Sustainable Energy: Women as Agents of Change
Today 1.1 billion people globally lack access to electricity and 2.9 billion use solid biomass for cooking and heating. Energy poverty is second highest in developing Asia, with 256 million people or 14% lacking electricity access. In most developing countries, women to a large extent are responsible for household and community energy provision. Available data show that women and girls, globally, spend up to 5 hours a day in time-consuming and physically draining tasks of collecting biomass fuels, which constrains them from accessing decent wage employment, educational opportunities, and livelihood enhancing options. In addition, it limits their options for social and political interaction outside the household.

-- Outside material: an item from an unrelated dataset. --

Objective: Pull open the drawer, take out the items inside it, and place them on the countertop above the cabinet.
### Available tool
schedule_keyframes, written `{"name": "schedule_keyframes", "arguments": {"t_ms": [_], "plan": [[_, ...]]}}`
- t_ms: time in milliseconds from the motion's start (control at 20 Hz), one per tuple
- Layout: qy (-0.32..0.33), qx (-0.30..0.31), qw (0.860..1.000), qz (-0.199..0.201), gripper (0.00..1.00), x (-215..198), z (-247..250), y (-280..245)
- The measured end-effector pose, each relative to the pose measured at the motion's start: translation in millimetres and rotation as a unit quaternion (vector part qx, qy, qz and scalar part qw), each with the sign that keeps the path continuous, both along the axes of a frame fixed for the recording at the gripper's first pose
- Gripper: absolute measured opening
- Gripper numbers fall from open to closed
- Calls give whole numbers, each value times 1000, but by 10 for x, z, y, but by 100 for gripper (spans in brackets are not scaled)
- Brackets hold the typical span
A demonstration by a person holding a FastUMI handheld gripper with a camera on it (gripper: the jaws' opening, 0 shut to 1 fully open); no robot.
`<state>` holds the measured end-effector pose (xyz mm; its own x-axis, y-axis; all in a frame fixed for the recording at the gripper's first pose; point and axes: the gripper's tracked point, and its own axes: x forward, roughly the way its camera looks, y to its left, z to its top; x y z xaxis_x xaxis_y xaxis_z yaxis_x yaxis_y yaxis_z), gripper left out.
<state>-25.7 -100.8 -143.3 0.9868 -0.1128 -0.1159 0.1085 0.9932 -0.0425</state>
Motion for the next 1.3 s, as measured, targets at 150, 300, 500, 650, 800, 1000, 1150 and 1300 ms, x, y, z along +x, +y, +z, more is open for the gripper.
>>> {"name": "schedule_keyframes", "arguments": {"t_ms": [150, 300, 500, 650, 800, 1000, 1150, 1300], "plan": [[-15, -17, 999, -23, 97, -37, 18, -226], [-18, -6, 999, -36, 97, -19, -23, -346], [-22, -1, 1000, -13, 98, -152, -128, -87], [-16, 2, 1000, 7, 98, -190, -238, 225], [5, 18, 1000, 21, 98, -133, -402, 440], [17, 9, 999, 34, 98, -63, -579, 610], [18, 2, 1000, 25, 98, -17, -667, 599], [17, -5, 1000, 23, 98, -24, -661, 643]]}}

Empirical evidence suggests a high return on investment, financial, social, and environmental outcomes for investing in gender responsive energy solutions.

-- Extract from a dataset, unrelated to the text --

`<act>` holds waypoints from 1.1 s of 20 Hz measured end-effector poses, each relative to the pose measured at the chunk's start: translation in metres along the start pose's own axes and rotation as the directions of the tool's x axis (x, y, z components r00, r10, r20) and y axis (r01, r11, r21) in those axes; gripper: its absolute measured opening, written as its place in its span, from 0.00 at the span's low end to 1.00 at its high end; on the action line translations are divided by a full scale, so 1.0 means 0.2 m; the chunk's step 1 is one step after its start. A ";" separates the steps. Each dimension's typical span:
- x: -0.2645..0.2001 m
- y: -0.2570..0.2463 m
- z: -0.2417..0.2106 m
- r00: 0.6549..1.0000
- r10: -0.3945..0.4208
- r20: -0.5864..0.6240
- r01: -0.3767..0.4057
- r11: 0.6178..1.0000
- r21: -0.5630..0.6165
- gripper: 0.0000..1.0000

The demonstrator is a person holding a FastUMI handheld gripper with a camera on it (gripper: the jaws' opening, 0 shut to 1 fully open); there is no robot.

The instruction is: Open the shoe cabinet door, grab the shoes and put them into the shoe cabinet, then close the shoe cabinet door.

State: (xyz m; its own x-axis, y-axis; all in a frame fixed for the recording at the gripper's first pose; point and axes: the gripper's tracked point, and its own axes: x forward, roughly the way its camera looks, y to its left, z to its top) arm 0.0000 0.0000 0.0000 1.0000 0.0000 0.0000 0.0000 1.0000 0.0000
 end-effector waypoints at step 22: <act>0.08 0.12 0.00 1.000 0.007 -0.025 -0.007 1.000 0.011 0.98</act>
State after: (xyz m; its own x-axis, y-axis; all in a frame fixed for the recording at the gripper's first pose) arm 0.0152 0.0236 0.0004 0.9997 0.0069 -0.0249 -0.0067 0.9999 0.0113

Women's integration and involvement in the various steps of the energy value chain can expand both in scale and the quality of sustainable energy initiatives and leverage sustainable outcomes. Efforts to promote women's leadership and entrepreneurship in sustainable energy will require identifying context specific opportunities, risks and gender - dissaggregated barriers in access to information, skills, finance, technology and markets.
This Practitioners' Discussion on Sustainable Energy: Women as Agents of Change at the Asia Clean Energy Forum (ACEF) will feature perspectives from last mile energy practitioners, civil society, donors, private sector, and government on how the ecosystem for women's entrepreneurship for sustainable energy can be built and strengthened to address Gender - Energy - Poverty nexus.